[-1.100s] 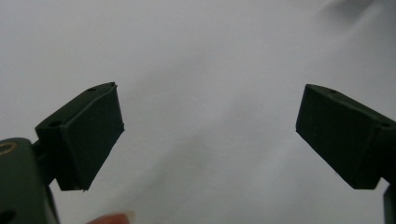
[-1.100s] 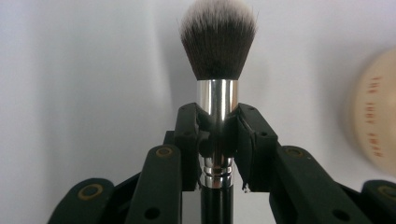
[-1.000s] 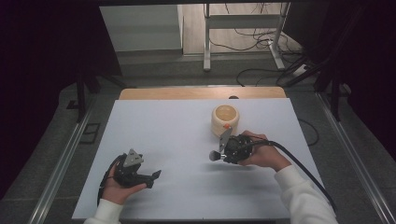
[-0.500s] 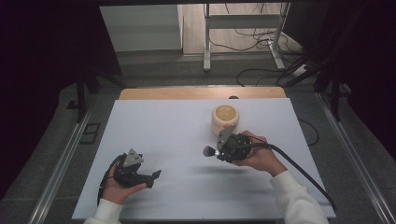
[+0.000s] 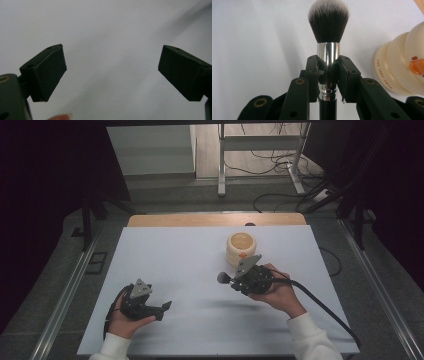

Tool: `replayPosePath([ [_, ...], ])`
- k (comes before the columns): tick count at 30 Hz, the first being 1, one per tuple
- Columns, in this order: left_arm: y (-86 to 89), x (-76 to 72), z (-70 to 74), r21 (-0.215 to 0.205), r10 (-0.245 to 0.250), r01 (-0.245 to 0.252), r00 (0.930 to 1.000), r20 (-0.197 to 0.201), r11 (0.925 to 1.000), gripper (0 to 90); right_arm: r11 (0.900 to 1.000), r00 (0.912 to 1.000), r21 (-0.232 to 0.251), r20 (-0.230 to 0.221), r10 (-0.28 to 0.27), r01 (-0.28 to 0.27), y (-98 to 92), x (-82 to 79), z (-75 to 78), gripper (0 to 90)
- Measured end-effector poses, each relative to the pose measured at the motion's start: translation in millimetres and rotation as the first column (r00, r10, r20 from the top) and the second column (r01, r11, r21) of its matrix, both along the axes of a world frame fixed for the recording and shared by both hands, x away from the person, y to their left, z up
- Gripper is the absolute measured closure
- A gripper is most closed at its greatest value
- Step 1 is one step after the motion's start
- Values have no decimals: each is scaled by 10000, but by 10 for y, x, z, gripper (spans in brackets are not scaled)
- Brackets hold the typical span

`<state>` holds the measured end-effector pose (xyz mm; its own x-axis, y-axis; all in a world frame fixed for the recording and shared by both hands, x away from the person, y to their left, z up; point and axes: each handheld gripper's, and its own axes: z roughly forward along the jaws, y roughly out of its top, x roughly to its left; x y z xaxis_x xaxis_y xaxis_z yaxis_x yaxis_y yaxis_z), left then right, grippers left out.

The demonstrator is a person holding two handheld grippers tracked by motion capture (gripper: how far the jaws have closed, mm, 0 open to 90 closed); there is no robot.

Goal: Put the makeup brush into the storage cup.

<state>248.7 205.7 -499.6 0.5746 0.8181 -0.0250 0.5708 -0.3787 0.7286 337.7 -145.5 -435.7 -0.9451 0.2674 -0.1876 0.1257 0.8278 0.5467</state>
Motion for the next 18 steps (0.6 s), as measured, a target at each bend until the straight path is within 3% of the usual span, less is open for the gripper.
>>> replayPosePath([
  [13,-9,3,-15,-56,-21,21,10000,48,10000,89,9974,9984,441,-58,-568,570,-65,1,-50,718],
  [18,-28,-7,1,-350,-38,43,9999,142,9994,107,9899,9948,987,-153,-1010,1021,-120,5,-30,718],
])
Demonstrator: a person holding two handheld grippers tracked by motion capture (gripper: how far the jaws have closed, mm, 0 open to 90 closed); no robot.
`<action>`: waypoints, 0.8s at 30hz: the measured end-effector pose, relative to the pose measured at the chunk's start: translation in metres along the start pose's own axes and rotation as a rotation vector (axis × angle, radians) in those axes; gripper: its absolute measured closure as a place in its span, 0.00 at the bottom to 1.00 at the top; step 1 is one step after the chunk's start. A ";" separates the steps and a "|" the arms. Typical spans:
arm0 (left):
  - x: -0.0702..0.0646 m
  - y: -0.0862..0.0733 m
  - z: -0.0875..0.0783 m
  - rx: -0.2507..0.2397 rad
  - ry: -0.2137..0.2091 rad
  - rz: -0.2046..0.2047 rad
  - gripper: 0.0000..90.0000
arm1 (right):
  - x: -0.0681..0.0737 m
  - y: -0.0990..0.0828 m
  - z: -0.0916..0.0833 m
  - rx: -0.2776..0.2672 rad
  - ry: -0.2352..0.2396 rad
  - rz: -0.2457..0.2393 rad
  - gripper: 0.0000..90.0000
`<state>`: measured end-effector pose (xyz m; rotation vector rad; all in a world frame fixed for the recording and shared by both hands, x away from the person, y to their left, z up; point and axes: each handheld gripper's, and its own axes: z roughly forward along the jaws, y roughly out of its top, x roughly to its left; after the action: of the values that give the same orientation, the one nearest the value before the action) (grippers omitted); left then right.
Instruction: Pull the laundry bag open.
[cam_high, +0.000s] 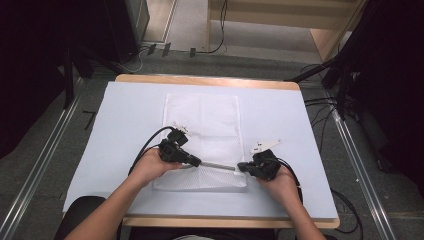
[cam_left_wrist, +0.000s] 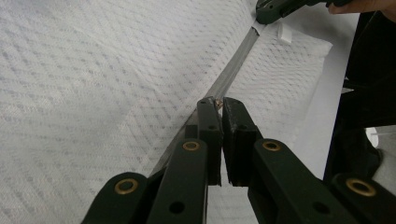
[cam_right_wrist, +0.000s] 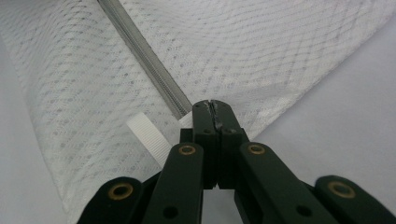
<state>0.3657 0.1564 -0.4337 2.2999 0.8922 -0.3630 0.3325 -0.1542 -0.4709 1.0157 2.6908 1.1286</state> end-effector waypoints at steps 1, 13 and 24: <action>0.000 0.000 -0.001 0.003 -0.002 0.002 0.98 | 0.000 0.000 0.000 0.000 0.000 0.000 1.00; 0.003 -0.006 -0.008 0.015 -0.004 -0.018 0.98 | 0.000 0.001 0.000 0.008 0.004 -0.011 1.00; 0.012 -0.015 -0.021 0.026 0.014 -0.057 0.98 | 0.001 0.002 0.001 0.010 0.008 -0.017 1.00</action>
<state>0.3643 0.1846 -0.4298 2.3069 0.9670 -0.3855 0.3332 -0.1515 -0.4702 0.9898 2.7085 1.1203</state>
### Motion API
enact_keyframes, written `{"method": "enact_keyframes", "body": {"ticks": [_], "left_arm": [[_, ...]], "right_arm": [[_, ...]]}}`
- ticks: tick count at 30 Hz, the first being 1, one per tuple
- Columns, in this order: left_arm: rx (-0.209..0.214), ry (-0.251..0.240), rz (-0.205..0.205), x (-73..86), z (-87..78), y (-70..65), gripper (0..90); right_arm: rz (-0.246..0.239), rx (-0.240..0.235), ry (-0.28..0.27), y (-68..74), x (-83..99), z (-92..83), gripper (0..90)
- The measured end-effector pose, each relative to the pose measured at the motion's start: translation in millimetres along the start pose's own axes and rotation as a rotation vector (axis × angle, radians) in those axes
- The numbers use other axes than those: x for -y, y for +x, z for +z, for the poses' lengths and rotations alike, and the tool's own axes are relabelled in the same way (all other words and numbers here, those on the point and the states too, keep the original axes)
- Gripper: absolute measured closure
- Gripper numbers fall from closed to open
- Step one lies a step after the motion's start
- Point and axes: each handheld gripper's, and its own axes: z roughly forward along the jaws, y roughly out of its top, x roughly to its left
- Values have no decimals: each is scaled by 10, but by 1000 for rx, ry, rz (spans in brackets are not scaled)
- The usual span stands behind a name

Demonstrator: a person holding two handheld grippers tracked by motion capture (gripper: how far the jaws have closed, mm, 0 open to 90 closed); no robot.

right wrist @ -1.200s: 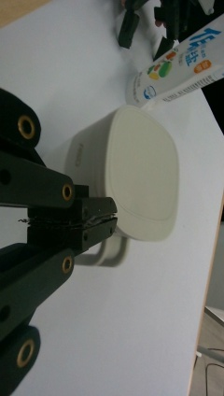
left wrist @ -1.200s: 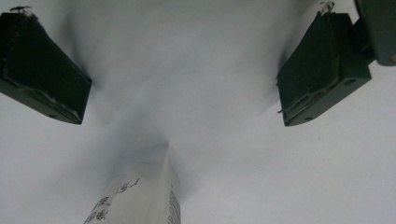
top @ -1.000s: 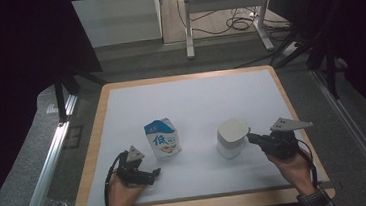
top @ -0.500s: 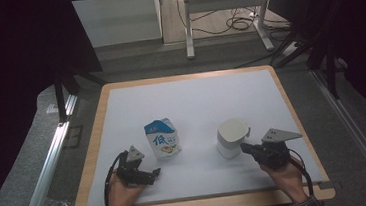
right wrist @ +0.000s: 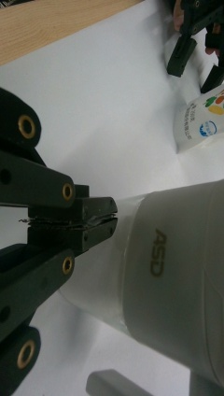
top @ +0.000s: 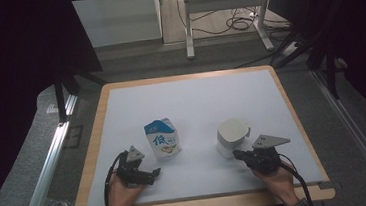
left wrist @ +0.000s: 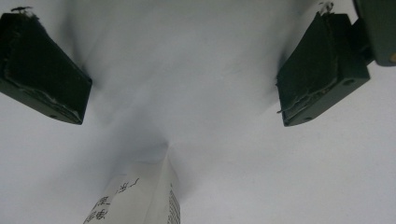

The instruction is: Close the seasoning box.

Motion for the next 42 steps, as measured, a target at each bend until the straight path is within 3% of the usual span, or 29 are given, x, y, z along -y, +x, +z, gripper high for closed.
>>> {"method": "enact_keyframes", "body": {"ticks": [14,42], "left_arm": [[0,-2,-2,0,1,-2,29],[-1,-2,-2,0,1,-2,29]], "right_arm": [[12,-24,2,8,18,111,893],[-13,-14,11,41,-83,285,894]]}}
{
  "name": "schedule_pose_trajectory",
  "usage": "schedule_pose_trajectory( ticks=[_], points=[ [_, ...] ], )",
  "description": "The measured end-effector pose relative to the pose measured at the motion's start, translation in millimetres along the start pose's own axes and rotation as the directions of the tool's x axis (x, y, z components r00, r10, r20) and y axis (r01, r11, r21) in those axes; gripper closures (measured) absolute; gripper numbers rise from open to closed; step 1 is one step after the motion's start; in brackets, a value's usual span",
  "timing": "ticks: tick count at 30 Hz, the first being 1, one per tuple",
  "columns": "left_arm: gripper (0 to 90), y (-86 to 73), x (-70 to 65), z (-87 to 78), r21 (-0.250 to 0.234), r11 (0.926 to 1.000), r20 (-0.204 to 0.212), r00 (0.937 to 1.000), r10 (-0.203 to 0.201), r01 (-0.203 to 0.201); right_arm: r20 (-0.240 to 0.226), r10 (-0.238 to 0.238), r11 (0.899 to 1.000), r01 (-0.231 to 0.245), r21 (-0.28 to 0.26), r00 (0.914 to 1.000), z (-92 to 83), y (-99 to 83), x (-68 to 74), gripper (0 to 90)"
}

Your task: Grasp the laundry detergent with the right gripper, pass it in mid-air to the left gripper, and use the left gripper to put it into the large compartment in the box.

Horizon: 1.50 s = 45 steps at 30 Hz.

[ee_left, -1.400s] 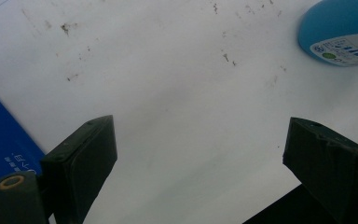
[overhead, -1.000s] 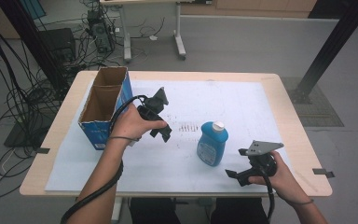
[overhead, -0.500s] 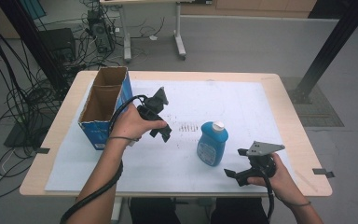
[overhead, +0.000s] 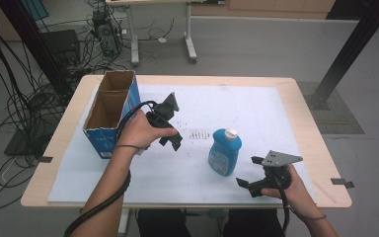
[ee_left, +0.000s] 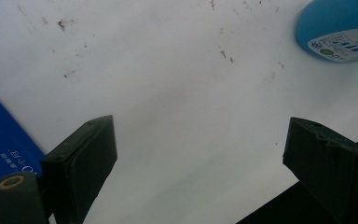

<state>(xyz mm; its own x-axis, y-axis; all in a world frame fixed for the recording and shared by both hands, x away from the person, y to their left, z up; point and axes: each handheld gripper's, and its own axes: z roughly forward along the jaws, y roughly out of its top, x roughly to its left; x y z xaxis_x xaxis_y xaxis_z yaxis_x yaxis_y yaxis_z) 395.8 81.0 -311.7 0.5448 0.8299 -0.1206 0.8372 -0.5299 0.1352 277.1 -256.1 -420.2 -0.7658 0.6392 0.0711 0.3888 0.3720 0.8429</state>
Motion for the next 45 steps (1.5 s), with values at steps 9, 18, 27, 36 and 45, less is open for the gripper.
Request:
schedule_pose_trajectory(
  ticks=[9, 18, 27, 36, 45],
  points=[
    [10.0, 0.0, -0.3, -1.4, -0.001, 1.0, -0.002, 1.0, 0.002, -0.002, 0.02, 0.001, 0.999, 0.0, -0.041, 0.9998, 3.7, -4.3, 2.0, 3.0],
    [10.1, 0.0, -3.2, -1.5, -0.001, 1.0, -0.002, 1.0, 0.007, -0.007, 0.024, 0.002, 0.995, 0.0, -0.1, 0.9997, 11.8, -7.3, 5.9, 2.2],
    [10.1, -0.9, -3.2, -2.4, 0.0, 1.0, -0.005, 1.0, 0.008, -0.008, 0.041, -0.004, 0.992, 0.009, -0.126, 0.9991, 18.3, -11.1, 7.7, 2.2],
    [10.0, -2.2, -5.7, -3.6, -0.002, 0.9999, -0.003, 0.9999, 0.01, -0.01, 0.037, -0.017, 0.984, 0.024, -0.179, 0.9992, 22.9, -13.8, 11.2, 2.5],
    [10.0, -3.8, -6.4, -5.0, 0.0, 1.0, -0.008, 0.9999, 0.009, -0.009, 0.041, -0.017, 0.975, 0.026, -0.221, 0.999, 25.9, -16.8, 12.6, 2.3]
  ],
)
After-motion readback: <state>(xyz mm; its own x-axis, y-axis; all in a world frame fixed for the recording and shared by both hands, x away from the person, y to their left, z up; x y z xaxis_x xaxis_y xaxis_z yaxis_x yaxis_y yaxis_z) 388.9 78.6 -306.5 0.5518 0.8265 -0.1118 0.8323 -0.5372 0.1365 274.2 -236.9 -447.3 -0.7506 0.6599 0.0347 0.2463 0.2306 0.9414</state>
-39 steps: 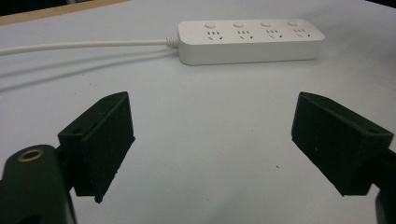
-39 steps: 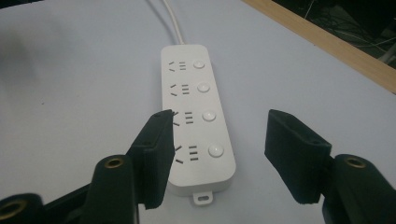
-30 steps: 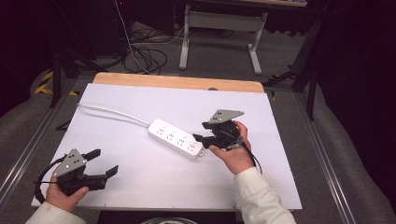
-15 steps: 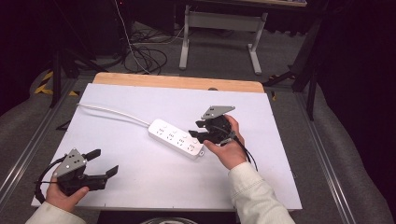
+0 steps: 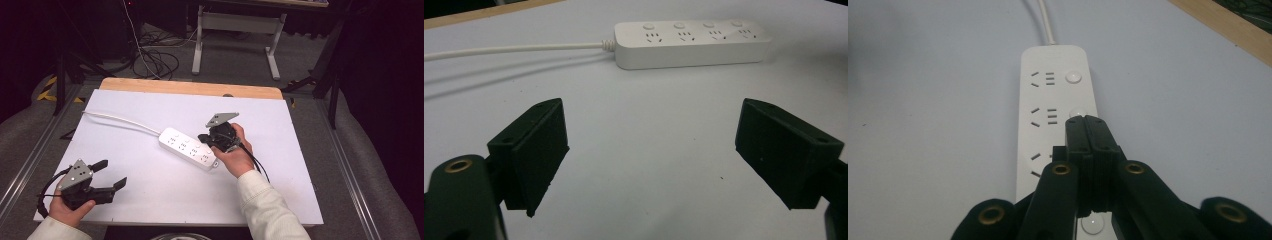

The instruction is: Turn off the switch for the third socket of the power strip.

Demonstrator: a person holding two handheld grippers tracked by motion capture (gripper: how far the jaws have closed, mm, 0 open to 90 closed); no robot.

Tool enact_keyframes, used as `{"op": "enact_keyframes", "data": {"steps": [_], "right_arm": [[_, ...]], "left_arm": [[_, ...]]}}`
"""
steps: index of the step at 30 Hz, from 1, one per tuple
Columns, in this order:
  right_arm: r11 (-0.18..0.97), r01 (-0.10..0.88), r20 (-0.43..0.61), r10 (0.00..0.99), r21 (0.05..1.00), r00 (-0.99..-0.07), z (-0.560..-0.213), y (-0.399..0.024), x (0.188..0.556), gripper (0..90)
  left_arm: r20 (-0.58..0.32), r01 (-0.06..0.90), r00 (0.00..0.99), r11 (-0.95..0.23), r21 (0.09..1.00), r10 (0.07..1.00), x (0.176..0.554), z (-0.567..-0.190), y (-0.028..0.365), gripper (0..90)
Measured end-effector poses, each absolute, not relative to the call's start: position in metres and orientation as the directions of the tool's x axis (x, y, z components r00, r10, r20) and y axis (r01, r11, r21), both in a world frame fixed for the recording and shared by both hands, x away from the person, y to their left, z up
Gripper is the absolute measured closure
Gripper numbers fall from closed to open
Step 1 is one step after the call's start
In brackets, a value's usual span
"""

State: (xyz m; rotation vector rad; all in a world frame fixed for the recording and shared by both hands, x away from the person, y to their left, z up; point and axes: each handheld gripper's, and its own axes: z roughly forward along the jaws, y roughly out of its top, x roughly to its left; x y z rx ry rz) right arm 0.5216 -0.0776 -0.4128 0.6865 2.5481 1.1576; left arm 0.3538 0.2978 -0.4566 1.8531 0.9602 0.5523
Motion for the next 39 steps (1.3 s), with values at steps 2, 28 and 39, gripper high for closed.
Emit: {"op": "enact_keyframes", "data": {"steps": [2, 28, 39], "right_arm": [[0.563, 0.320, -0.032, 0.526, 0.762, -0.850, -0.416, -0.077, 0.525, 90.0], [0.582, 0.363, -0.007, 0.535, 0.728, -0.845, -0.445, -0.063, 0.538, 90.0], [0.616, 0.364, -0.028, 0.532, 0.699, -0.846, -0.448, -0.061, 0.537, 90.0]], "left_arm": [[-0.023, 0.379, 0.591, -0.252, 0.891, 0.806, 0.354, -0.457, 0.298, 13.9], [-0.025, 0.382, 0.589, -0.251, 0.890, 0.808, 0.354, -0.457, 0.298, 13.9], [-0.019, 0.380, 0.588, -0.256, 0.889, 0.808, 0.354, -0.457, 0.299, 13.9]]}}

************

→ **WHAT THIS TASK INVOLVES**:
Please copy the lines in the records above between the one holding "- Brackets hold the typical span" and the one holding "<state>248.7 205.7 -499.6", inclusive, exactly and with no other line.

→ **OUTPUT OF THE EXERCISE**:
- Brackets hold the typical span

`<state>` holds the measured end-effector pose (xyz mm; its own x-axis, y-axis; all in a world frame fixed for the recording and shared by both hands, x away from the person, y to their left, z up; point and axes: each handheld gripper's, and its own axes: z roughly forward along the jaws, y roughly out of its top, x roughly to its left; x y z xaxis_x xaxis_y xaxis_z yaxis_x yaxis_y yaxis_z), left then right, grippers left out.

The demonstrator is a person holding two handheld grippers tracked by motion capture (gripper: how far the jaws have closed, mm, 0 open to 90 closed); there is no robot.

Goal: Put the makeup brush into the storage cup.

<state>248.7 205.7 -499.6 0.5746 0.8181 -0.0250 0.5708 -0.3787 0.7286 337.7 -145.5 -435.7 -0.9451 0.2674 -0.1876 0.1257 0.8278 0.5467</state>

The output is complete as shown.